Ja tam mam bardzo duze wątpliwości ze grając 3-4 miesiące w tenisa/koszykówkę/ręczna/karate/szachy podwodne... itd, osiągniesz poziom, który można nazwać średni. Nie mówiąc już o dobrym.
dziki_rysio_997
Zaprawiony W Bojach
Zaprawiony W Bojach
Posty: 718
Rejestracja: 08 maja 2019, 23:20
Życiówka na 10k: 35:42
Życiówka w maratonie: 2:47:03

Nieprzeczytany post

Mossar pisze:Jakbym teraz poświęcił 3-4 miesiące na 3x w tygodniu trening koszykówki albo tenisa ziemnego to pewnie postęp byłby ogromny.
To raczej po prostu subiektywne postrzeganie tego, co to znaczy "grać dobrze". Jeśli ktoś biega dychę w 45 minut to na tle tych, którzy po prostu wychodzą pobiegać (nie mówiąc już o niebiegających) jest "dobry". Tyle, że w bieganiu masz czarno na białym (liczbowo), na jakim poziomie się znajdujesz i wiesz, ile to "dobry" jest faktycznie warte. ;)
Mossar pisze: A biegając regularnie 4 miesiące.. efekt jest bardzo powolny. Pewnie lepiej ustawiony trening pozwolilby to przyspieszyć, ale mam wrażenie, że z bieganiem tak po prostu jest. Jeśli jesteś totalnie przeciętnym człowiekiem i chcesz być niezły (nie wiem, niech to będzie sub20 na piatkę albo okolice 40min na dychę) to raczej rok Ci na to nie wystarczy, a dla wielu sa to lata regularnego biegania
Myślę, że w przypadku większości "przeciętnych", nie zgodzę się, że tak jest. Dla przykładu - z obserwacji biegaczy powiedziałbym, że bieganie po 20-30 km tygodniowo nie podniesie Cię w dwa lata (a może nigdy?) na poziom, na który byś wskoczył w 4-6 miesięcy biegając dwa razy więcej (oczywiście nie twierdzę, że zwiększenie objętości to jedyny sposób na postęp sportowy).
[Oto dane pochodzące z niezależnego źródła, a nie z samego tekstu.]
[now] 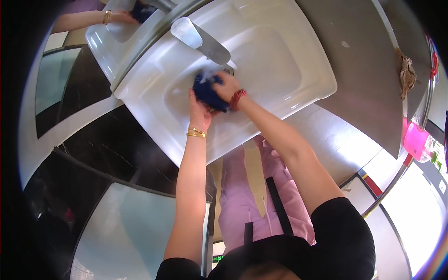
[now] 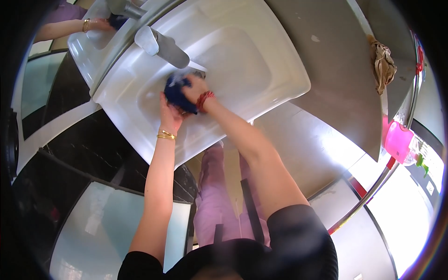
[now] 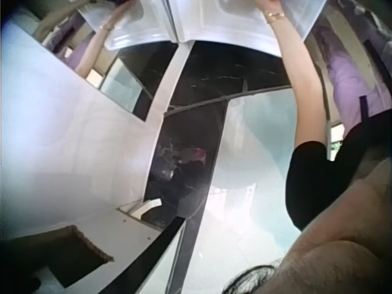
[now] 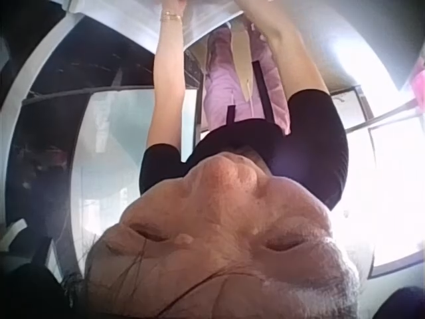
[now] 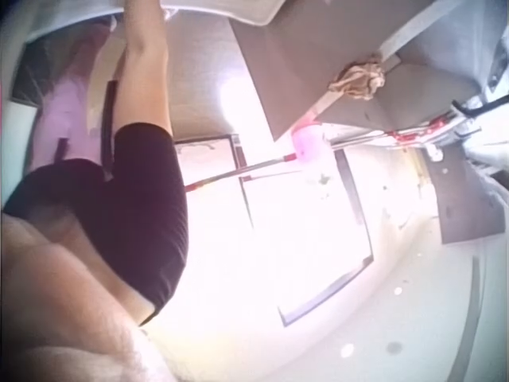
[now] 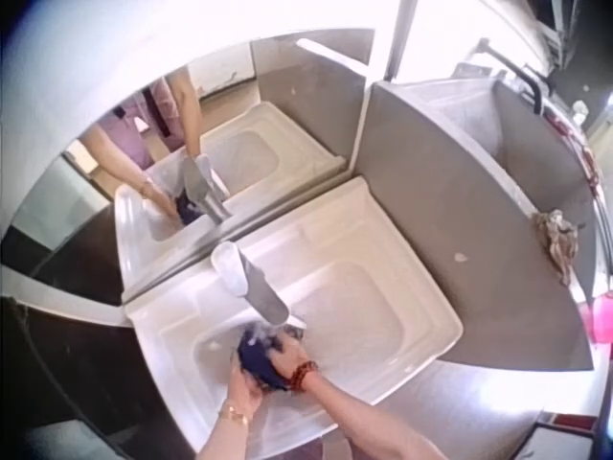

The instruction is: Cleaning a bathroom sink and faucet using a cleaning cloth.

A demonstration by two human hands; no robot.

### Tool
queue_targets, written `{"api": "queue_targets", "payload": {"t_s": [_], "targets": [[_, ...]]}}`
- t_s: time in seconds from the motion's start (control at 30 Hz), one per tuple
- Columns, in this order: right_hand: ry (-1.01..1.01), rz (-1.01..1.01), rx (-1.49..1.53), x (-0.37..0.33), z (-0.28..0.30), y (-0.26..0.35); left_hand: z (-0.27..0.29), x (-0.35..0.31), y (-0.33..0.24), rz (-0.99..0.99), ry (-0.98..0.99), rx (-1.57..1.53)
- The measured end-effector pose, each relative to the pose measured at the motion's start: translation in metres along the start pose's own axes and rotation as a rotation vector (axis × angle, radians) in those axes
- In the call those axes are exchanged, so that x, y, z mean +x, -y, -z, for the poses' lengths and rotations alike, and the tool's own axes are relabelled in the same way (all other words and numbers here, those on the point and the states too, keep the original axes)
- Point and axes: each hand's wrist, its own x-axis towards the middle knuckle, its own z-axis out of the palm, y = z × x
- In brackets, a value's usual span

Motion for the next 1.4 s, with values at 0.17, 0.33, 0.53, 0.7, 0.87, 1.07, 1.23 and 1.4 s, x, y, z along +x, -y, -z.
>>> {"api": "queue_targets", "payload": {"t_s": [0.17, 0.33, 0.53, 0.7, 0.87, 1.07, 1.23, 1.4], "targets": [[0.241, 0.234, 0.307, -0.068, -0.049, 0.113, 0.09, 0.042, -0.005, -0.227, 1.193, -0.584], [-0.103, 0.171, -0.246, -0.029, 0.004, 0.05, -0.021, -0.022, -0.013, -0.145, 0.098, -0.042], [-0.144, 0.556, -0.124, 0.01, 0.1, 0.036, 0.013, -0.067, -0.029, -0.758, -0.05, 0.543], [-0.251, 0.307, -0.557, 0.003, 0.121, 0.003, 0.046, -0.048, 0.014, -0.957, -0.101, 1.081], [-0.475, 0.093, -0.699, 0.006, 0.059, 0.008, 0.016, -0.045, 0.011, -0.361, -0.213, 0.438], [0.118, -0.114, 0.302, -0.014, -0.01, 0.029, 0.007, -0.01, -0.004, -0.209, 0.037, -0.077], [0.22, -0.024, 0.13, -0.084, -0.04, 0.122, 0.064, 0.011, -0.02, -0.007, 0.645, -0.359], [-0.115, 0.088, -0.389, -0.024, -0.002, 0.046, -0.007, -0.022, 0.004, -0.093, 0.153, -0.169]]}}
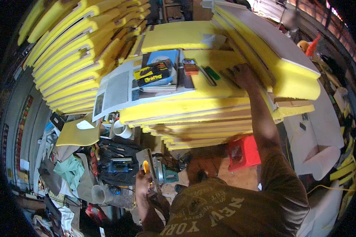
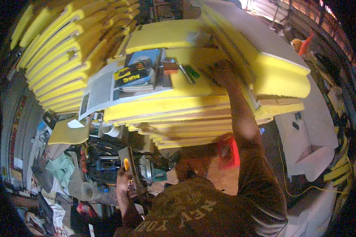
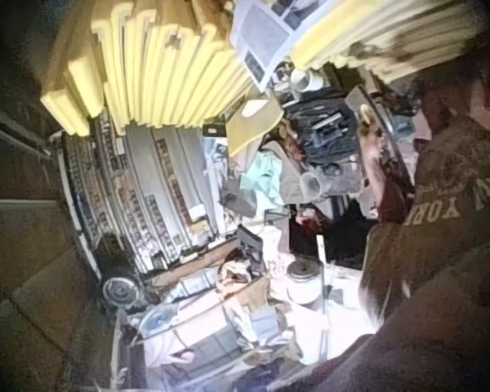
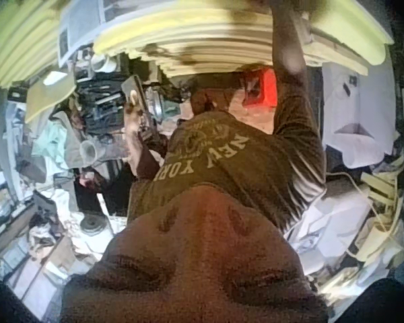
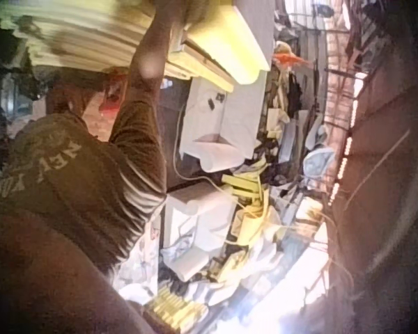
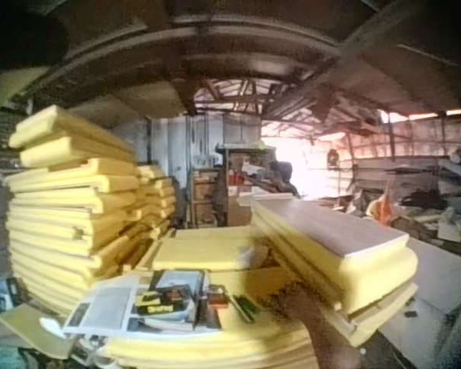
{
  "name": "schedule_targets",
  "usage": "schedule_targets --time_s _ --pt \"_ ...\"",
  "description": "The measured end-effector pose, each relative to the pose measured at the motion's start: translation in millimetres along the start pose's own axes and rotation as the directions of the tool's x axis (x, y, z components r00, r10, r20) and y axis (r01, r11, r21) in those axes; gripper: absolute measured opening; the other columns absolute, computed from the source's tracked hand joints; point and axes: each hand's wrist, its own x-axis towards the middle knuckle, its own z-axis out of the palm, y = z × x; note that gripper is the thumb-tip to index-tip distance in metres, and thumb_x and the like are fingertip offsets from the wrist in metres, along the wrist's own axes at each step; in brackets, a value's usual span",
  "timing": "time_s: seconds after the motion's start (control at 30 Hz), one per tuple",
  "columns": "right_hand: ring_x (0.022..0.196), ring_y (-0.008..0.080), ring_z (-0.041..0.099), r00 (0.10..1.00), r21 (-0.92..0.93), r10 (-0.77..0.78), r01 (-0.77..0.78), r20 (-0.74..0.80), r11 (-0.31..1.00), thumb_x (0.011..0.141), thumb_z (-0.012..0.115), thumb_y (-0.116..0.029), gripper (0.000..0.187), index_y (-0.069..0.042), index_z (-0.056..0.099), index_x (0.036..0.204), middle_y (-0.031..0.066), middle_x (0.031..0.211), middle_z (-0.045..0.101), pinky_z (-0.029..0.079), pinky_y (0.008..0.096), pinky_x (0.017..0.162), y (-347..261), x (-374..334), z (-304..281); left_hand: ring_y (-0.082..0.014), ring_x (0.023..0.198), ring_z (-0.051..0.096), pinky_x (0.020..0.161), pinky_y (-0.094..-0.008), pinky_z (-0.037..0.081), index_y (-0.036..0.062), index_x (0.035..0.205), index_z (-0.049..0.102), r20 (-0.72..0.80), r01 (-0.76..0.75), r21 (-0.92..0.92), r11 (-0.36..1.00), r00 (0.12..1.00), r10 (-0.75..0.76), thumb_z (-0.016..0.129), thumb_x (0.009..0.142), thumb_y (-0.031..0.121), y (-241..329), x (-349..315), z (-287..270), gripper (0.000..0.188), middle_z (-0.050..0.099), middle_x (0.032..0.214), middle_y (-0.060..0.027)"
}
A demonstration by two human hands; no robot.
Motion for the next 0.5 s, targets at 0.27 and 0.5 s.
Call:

Jednocześnie wszystko ma swoją cenę - jesteśmy amatorami, każdy ma inne obowiązki. Do tego dochodzi odżywianie, regeneracja, ilość pozasportowego stresu. Widzę nawet po sobie, że gdy przyjmuję na siebie więcej stresu zawodowo, mam mniejsze możliwości realizowania trudnego treningu. Obciążenia tak fizyczne, jak i psychiczne się sumują... I w tym kontekście tym bardziej się nie dziwię, że zawodnicy przebywający w miejscach, gdzie poza treningiem, jedzeniem i spaniem zajęcia sprowadzają się do leżenia i patrzenia w sufit wygrywają z tymi, którzy w wolnym czasie prowadzą biznesy. ;)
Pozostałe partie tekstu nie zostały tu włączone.